[[ Dataset extract, beginning ]]
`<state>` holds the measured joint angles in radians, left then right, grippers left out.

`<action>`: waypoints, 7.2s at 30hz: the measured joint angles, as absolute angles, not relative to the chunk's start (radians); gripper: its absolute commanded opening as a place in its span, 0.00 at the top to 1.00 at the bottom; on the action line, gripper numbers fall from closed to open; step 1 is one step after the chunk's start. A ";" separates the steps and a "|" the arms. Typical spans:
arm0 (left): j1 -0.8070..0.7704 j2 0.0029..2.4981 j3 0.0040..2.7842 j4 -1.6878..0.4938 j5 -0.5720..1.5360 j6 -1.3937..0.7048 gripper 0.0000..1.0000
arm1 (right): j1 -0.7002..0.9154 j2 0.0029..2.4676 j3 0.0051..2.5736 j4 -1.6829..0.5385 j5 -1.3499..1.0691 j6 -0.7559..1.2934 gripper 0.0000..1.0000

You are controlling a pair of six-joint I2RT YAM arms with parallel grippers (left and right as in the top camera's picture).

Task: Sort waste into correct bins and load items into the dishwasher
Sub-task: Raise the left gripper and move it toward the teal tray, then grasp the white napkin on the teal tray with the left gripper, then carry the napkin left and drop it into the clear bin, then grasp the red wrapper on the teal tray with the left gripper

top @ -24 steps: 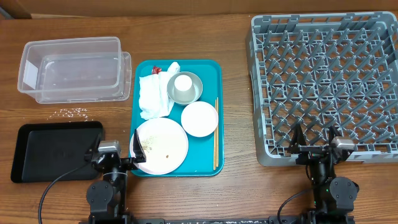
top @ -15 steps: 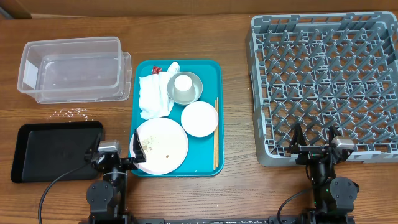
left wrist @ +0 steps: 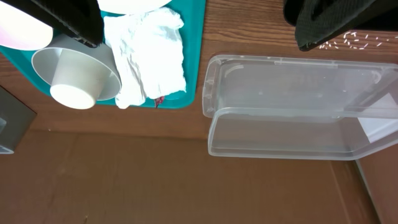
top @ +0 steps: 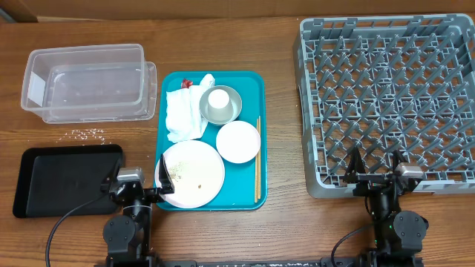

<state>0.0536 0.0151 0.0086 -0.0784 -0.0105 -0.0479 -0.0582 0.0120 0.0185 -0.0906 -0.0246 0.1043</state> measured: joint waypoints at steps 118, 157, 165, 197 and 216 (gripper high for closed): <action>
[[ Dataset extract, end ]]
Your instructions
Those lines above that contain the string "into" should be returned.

Expected output
Task: Sort waste into correct bins and load items into the dishwasher
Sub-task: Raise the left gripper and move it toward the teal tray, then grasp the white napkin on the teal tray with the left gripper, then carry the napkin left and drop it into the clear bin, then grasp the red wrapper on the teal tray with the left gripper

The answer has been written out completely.